The IETF meetings are relatively packed events lasting over a week, and it’s just not possible to attend every session. Inevitably each attendee follows their own interests and participates in sessions that are relevant and interesting to them. I do much the same when I attend IETF meetings, and here are a few personal impressions that I took away from the various sessions I attended at the most recent meeting – IETF 96 – that I would like to share with you.
The Internet Engineering and Planning Group (IEPG) meets the Sunday prior to the IETF meeting for approximately two hours. The topics are varied, but tend to be focused on operational matters of one sort of another.
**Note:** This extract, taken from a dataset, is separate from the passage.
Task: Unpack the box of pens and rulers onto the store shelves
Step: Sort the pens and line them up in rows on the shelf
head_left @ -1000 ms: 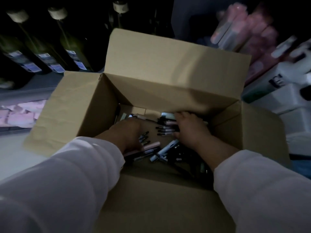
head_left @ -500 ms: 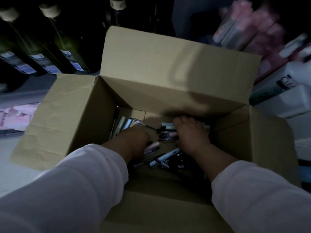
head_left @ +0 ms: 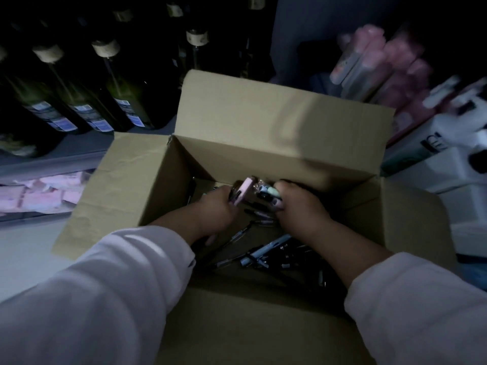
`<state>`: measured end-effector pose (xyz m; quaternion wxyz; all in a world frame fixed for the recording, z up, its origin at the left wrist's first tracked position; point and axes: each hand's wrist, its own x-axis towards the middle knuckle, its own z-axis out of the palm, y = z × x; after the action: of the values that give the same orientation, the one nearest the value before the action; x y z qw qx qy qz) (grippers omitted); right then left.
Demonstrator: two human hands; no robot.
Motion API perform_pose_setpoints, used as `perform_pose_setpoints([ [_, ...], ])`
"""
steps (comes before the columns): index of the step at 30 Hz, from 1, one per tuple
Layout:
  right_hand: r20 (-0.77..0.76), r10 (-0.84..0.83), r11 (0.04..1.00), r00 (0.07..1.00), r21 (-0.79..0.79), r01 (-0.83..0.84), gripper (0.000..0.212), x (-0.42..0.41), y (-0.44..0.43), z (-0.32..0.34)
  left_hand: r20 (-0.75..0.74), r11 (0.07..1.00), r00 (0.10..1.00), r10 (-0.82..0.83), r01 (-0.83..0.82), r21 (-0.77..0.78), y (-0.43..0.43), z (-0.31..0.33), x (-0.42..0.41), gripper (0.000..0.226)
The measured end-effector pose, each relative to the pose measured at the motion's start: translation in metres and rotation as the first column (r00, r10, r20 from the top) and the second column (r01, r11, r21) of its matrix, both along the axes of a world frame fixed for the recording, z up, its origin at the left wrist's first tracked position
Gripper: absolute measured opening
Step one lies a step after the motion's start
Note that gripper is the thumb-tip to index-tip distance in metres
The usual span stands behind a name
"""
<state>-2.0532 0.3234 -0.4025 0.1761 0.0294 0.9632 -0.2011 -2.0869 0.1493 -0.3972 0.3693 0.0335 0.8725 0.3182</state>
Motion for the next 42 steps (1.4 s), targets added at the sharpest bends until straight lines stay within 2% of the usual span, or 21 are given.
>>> perform_pose_setpoints([
  [3, 0.097, -0.199, 0.938, 0.975, -0.268, 0.218, 0.013, 0.002, -0.005, 0.026, 0.149, 0.950, 0.972, 0.183, -0.214, 0.226, 0.000, 0.034, 0.005, 0.010],
  [6, 0.228, -0.320, 0.750, 0.920, -0.531, 0.393, 0.016, 0.004, -0.007, 0.071, 0.356, 0.829, 0.885, 0.299, -0.426, 0.362, 0.001, 0.075, 0.011, 0.008],
  [10, 0.378, -0.358, 0.511, 0.854, -0.686, 0.518, 0.016, 0.009, -0.009, 0.140, 0.497, 0.685, 0.802, 0.332, -0.567, 0.458, 0.002, 0.136, 0.015, 0.013],
  [13, 0.433, -0.372, 0.366, 0.821, -0.744, 0.558, 0.013, 0.019, -0.006, 0.203, 0.477, 0.670, 0.830, 0.290, -0.532, 0.518, 0.009, 0.190, 0.021, 0.025],
  [14, 0.428, -0.366, 0.348, 0.827, -0.761, 0.548, 0.012, 0.022, -0.003, 0.222, 0.459, 0.674, 0.842, 0.284, -0.516, 0.529, 0.013, 0.208, 0.024, 0.025],
  [18, 0.385, -0.353, 0.340, 0.853, -0.797, 0.500, 0.010, 0.037, 0.008, 0.291, 0.401, 0.676, 0.878, 0.262, -0.464, 0.573, 0.030, 0.279, 0.036, 0.015],
  [23, 0.375, -0.452, 0.300, 0.809, -0.790, 0.534, 0.021, 0.064, 0.025, 0.357, 0.352, 0.669, 0.907, 0.231, -0.410, 0.620, 0.051, 0.356, 0.057, 0.012],
  [28, 0.347, -0.559, 0.222, 0.753, -0.813, 0.539, 0.021, 0.113, 0.035, 0.408, 0.295, 0.684, 0.950, 0.097, -0.279, 0.673, 0.066, 0.414, 0.086, 0.012],
  [33, 0.261, -0.648, 0.133, 0.716, -0.886, 0.444, 0.013, 0.178, 0.035, 0.456, 0.260, 0.659, 0.963, -0.068, -0.153, 0.736, 0.077, 0.458, 0.133, 0.017],
  [36, 0.231, -0.738, 0.099, 0.634, -0.893, 0.440, 0.012, 0.225, 0.034, 0.480, 0.303, 0.628, 0.940, -0.158, -0.141, 0.765, 0.087, 0.478, 0.167, 0.020],
  [42, 0.217, -0.878, -0.008, 0.426, -0.897, 0.441, 0.018, 0.328, 0.032, 0.513, 0.229, 0.678, 0.920, -0.319, 0.053, 0.733, 0.114, 0.498, 0.246, 0.015],
])
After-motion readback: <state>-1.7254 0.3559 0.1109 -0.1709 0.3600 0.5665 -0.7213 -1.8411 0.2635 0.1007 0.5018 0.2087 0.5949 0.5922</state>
Randy Bush spoke on “ROA Misconceptions”. The validity of a ROA has nothing to do with a BGP announcement, is his assertion. What he is saying is that the valid ROA set may be able to mark a BGP announcement as “valid” or “invalid”, while the set of invalid ROAs is ignored in this decision process. The second misconception is that the AS has implicitly allowed a ROA to mention them – this is not the case. The AS in a ROA is an assertion by the prefix holder, not the AS itself.
Davey Song and Shane Kerr spoke of the current status of the YETI project. This was originally mentioned at the IEPG meeting in June 2015, attracting some negative reaction as being just another fake root setup. This is a status report, and a request for more DNS traffic. Their intended area of experimentation lies in the size and scope of the root server structure, the key roll, privacy issues, priming queries, IXFR/AXFR and DNSSEC. This also includes the issues of the balance between anycast and DDOS.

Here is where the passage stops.